When you create an application on dotCloud, you're probably going to have some services that resolve to code you have to write, other ones that resolve to data you're going to populate or use. The link that allows a code service to access a data service is the file /home/dotcloud/environment.json (or its equivalent YAML representation /home/dotcloud/environment.yml), so you know where to look for when you are in the deployed environment.

What happens when you are in your development environment? You're basically on your own - you have to figure out that you're not in dotCloud, find some place where to put the configuration, etc. etc. In a few words: boring stuff that you don't need.

DotCloud::Environment's goal is to streamline and simplify the process, providing a unified interface to access dotCloud's configuration in whatever environment you are. It has a default mode that should fit the typical case, while letting you decide that your setup needs some customisations.

A Typical Directory Layout

(for some definition of typical, of course)

In order to keep your code clean, you will probably be dividing it depending on the functional block that will be deployed as a service in dotCloud. Suppose that you have a frontend service, a backend service and a database; you probably have the following directory layout:

project
+- dotcloud.yml
+- backend
|  | ...
|  +- lib
|     +- Backend.pm
+- frontend
|  | ...
|  +- lib
|     +- FrontEnd.pm
+- lib
   +- Shared.pm

Each service is put into a separate directory and all the code that they both use (e.g. functions to connect to databases) is put in a common lib directory.

Where Should I Put My Local Configuration?

The main goal is to let it find the right environment.json (or, equivalently, environment.yml) depending on the environment you are into. If you are in dotCloud there is actually no problem, because by default the right /home/dotcloud/environment.json file is selected; for your local development the best thing to do is to put the configuration file in the project's root directory, which becomes like this:

project
+- dotcloud.yml
+- backend
|  | ... 
|  +- lib
|     +- Backend.pm
+- frontend
|  | ... 
|  +- lib
|     +- FrontEnd.pm
+- lib
|  +- Shared.pm
|     
+- environment.json

Putting the file in that position lets DotCloud::Environment find it by default when no /home/dotcloud/environment.json file (or the equivalent YAML file) is found in the system. Which hopefully is the case of your development environment.

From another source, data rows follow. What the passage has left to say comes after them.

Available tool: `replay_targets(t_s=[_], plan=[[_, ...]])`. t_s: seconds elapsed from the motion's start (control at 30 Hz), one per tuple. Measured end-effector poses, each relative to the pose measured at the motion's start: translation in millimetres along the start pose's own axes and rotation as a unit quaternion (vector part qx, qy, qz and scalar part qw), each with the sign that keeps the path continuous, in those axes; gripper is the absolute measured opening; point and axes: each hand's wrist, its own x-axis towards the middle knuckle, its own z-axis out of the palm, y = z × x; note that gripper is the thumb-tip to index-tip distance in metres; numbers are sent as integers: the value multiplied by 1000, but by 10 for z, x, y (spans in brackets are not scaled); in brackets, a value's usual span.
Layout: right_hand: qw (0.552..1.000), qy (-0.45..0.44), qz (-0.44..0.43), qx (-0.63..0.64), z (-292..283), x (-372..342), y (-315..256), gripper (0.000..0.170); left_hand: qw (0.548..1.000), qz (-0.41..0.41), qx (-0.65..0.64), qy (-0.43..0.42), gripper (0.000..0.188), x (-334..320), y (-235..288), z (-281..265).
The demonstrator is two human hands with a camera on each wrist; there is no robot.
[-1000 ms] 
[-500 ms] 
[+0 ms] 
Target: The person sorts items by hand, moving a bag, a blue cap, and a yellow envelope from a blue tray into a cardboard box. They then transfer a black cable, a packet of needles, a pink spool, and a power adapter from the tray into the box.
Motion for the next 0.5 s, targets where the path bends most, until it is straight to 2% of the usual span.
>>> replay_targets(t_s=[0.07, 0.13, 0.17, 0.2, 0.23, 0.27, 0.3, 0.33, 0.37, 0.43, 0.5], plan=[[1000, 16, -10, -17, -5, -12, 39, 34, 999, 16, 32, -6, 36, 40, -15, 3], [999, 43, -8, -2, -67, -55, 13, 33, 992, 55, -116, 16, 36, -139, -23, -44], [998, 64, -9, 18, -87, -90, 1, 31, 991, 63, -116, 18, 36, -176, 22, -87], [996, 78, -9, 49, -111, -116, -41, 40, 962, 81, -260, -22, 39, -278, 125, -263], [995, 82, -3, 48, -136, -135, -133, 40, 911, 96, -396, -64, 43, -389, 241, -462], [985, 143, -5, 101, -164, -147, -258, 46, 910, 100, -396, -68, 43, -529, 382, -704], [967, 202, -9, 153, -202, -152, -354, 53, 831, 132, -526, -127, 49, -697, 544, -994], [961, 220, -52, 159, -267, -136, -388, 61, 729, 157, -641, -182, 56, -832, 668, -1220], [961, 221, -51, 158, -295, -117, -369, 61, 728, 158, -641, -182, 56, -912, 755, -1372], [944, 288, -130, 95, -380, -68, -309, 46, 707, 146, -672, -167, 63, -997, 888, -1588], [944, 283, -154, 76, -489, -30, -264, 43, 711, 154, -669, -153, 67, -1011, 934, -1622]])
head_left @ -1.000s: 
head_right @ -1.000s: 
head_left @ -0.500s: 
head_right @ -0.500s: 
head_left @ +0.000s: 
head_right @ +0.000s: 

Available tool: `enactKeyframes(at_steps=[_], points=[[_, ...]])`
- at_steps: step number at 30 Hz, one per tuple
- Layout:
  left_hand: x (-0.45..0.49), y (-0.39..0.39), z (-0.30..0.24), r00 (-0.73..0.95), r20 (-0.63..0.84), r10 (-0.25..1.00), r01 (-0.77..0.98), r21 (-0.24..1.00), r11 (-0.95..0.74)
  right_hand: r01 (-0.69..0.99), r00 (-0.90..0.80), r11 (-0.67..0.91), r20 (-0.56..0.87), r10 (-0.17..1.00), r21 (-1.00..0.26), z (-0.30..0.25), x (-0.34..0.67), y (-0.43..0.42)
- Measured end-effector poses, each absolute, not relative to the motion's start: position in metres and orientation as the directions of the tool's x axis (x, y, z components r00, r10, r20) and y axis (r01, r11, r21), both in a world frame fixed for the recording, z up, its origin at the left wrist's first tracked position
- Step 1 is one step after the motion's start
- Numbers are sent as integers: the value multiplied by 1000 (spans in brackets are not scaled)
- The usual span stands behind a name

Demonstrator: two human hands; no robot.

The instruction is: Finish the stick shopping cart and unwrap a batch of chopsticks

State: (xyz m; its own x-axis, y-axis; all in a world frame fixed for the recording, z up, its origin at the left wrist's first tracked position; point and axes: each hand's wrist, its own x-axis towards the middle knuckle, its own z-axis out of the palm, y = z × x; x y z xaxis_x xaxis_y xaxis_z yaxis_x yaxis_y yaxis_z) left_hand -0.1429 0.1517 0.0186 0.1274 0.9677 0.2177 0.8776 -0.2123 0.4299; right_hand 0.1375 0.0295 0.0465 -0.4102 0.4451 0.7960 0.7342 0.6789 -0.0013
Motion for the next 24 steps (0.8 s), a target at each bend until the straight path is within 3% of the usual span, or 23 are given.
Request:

Of course you should customise this environment.json/environment.yml file to suit your needs in the development environment, following the same rules that dotCloud uses to generate it. It's quite straightforward so you should not have problems with this.

And Now?

Now you're ready to use DotCloud::Environment!

In your code services you will probably need to access the shared library only. DotCloud::Environment helps you find the directory to provide to use lib via the path_for function:

# -- in BackEnd.pm and FrontEnd.pm --
use DotCloud::Environment 'path_for';
use lib path_for('lib');
use Shared ...;

On the other hand, in your shared library you will probably need to access the actual configurations for the environment you are in. The most straightforward way to do this is via the dotvars function, that provides you an (anonymous on request) hash containing the relevant configurations for the service you need:

# -- in Shared.pm --
use DotCloud::Environment 'dotvars';

# ... when you need it... 
my $vars = dotvars('service-name');

For example, suppose that you want to implement a function to connect to a Redis service called redisdb and a function to connect to a MySQL service called sqldb:

use DotCloud::Environment 'dotvars';
sub get_redis {
   my $vars = dotvars('redisdb');  # getting an anonymous hash

   require Redis;
   my $redis = Redis->new(server => "$vars->{host}:$vars->{port}");
   $redis->auth($vars->{password});
   return $redis;
}
sub get_sqldb {
   my %vars = dotvars('redisdb'); # getting a hash
   my ($host, $port, $user, $pass)
         = @vars{qw< host port login password >}

   require DBI;
   my $dbh = DBI->connect("dbi:mysql:host=$host;port=$port;database=db",
                          $user, $pass, {RaiseError => 1});
}

Of course you can use dotvars directly in FrontEnd.pm and BackEnd.pm, but you will probably benefit from refactoring your common code to avoid duplications.

Minor Customisations

If you don't like how dotvars (or any other function in the functional interface) is named, you can take advantage of the fact that Sub::Exporter is used behind the scenes. This lets you do this:

use DotCloud::Environment
   dotvars => { -as => 'dotcloud_variables_for' };
my %vars = dotcloud_variables_for('my-service');

Major Customisations

DotCloud::Environment lets you play with an interface that is wider than just using path_for and dotvars, of course, in addition on not strictly requiring you to put the development configuration file in the suggested position. You're encouraged to take a look at the full documentation; in case you want to position your file in some fixed position, you can use the environment variable DOTCLOUD_ENVIRONMENT.

Conclusions

Do you like dotCloud? I do, and now I think that I'll find it a bit easier to develop stuff that is (dot)Cloud-ready (to use some buzz-expression).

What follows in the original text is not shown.